Il a pourtant bien été question du président russe et des conséquences de l’"opération militaire spéciale" qu’il a lancée voici un an. Dans cette guerre, “il n’y a qu’un agresseur”, a voulu répéter le président français, Emmanuel Macron, et l’heure n’est “pas au dialogue”. Faute d'avoir réussi à s'emparer de l'Ukraine jusqu'ici, Vladimir Poutine essaie aujourd'hui “de gagner du temps”, “de miser sur une fatigue des parties”, a déclaré Volodymyr Zelensky, qui s’exprimait en visioconférence.

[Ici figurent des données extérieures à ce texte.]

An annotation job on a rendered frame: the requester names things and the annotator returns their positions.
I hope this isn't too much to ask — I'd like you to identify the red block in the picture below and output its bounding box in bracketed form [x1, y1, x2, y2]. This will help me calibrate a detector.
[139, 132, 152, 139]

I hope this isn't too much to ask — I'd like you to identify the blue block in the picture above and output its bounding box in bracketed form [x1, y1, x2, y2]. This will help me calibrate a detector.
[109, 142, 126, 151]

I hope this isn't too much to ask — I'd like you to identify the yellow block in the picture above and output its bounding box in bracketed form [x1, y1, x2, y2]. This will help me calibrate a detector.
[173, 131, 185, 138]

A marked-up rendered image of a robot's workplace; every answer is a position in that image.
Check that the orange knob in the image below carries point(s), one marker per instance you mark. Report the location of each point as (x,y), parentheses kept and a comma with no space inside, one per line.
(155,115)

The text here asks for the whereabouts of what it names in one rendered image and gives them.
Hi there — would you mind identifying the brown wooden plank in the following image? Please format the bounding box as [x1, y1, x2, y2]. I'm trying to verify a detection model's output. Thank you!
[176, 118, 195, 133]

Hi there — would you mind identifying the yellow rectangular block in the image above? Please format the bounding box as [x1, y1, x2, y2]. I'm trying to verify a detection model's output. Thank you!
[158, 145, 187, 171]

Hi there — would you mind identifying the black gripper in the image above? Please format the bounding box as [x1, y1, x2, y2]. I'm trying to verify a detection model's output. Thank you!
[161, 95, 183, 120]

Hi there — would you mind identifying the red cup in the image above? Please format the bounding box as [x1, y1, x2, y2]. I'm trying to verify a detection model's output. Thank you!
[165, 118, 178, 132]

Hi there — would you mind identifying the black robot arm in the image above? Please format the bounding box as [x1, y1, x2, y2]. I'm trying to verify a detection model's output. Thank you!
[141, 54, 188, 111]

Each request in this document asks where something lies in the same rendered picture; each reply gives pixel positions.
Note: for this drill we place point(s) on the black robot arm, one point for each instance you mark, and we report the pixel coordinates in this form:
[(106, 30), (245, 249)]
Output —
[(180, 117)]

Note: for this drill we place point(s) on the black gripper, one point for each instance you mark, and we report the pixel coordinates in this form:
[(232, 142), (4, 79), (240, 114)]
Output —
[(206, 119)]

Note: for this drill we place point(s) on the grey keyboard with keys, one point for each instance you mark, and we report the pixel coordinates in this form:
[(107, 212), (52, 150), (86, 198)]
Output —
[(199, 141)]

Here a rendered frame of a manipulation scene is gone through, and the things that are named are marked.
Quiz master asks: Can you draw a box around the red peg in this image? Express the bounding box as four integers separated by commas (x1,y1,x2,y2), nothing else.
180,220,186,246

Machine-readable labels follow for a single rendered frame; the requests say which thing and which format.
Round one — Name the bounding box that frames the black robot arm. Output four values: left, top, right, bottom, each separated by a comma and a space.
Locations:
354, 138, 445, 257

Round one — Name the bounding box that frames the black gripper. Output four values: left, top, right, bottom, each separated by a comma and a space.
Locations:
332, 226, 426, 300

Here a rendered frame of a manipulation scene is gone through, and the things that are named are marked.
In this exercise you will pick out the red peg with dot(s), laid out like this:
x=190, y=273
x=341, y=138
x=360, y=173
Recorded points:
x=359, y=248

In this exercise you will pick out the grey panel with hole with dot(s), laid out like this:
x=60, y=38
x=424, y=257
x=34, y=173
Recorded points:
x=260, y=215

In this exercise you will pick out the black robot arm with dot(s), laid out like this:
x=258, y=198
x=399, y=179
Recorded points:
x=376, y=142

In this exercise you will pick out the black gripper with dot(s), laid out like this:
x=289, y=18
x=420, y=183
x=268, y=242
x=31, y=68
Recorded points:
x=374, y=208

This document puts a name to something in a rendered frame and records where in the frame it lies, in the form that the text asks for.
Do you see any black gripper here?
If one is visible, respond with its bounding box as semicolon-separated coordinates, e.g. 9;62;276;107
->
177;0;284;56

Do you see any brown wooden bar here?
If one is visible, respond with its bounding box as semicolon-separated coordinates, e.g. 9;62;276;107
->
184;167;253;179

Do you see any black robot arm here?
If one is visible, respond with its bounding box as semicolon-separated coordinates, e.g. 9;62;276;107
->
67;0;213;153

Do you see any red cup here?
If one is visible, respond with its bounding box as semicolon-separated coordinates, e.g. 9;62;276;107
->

Le président ukrainien a plaidé pour une accélération du soutien à son pays, pour de la “vitesse” dans la prise de décision et les livraisons d’armes afin de “limiter le potentiel russe”. “Il n’y a pas d’alternative à la vitesse, car c’est d’elle que dépend la vie”, a-t-il ajouté.
Aux Ukrainiens, qui “défendent leur liberté au prix de grands sacrifices et avec une détermination absolument impressionnante”, le chancelier allemand Olaf Scholz a voulu assurer que son soutien financier, humanitaire et militaire était conçu pour “durer longtemps”, “aussi longtemps que nécessaire”. “Nous sommes prêts à un conflit prolongé”, a embrayé à sa suite le président français. “Si nous ne le souhaitons pas, nous devons collectivement être crédibles dans notre capacité à durer dans cet effort. ”

Un vieux discours qui résonne aujourd'hui
C’est ici, à la Conférence de Munich, qu’en 2007, Vladimir Poutine avait marqué les esprits en prononçant un discours qui restera dans l’histoire comme un tournant dans sa politique étrangère. Fini les “formules de politesse convenues” et les “clichés diplomatiques aussi agréables à entendre que vides de sens”, avait-il lancé à la tribune le 10 février 2007. Le président russe, qui terminait son second et – pensait-on alors – dernier mandat, s’était attaqué à l’hégémonie américaine et au “monde d’un unique maître, d’un unique souverain”. La guerre lancée par les Américains et certains de leurs alliés contre l’Irak en 2003 l’avait particulièrement heurté. “J’estime que, dans le monde contemporain, le modèle unipolaire est non seulement inadmissible mais également impossible. ” Il avait ajouté froidement à l’adresse des dirigeants occidentaux : “Il me semble évident que l’élargissement de l’Otan n’a rien à voir avec la modernisation de l’Alliance ni avec la sécurité en Europe. Au contraire, c’est une provocation qui sape la confiance mutuelle et nous pouvons légitimement nous demander contre qui cet élargissement est dirigé. ”
Le Vladimir Poutine, qui, à son arrivée au pouvoir, présentait un visage avenant, affirmait devant le Bundestag que la “guerre froide est finie”, déclarait que les pays baltes pouvaient bien rejoindre l’Otan s’ils le voulaient, nouait des amitiés avec les Gerhard Schröder, Silvio Berlusconi ou Jacques Chirac, a changé de visage. En même temps que l’Union européenne et l’Alliance atlantique s’élargissaient à l’Est, le président russe voyait d’un mauvais œil les révolutions des roses en Géorgie en 2003 et orange en Ukraine en 2004, précédant le dépôt de leur candidature à l’Otan en 2008 – une procédure pourtant gelée par les Alliés.
Il n’y a pas d’alternative à la victoire de l’Ukraine.
La Russie n’a pas accepté le nouvel ordre mondial que l’Occident pensait acquis depuis la fin de la guerre froide. Le discours de Munich de Vladimir Poutine était annonciateur de la décennie à venir : la guerre en Géorgie en 2008, l’annexion illégale de la Crimée et le soutien à la guerre hybride dans le Donbass en 2014 (et après), l’invasion de l’Ukraine en 2022. Il allait vouloir prendre sa revanche sur l’humiliation de la chute de l’URSS et sa relégation, par Barack Obama, au rang de “puissance régionale” qui agresse ses voisins parce qu’elle est “faible”.
Il s’agit aujourd’hui pour l'hôte du Kremlin d’assurer à la Russie le statut de fait de l’ex-URSS comme acteur incontournable sur la scène internationale – ce qui passe aussi par une intervention en Syrie au côté de Bachar al Assad, l’envoi de paramilitaires de Wagner en Afrique et ailleurs, le déploiement d’une force d’interposition au Haut-Karabakh, etc.
Dans ce contexte, “il est clair que l’Ukraine ne sera pas sa dernière étape. Il va poursuivre vers d’autres États de l’ex-bloc soviétique”, a averti Volodymyr Zelensky vendredi. Aussi, “il n’y a pas d’alternative à la victoire de l’Ukraine. Pas d’alternative à l’Ukraine dans l’Union européenne, pas d’alternative à l’Ukraine dans l’Otan”, a-t-il martelé, non sans dire son espoir que, l’an prochain, les dirigeants se retrouveront à Munich “pour la conférence d’après-guerre, pour une Europe et un monde libres”.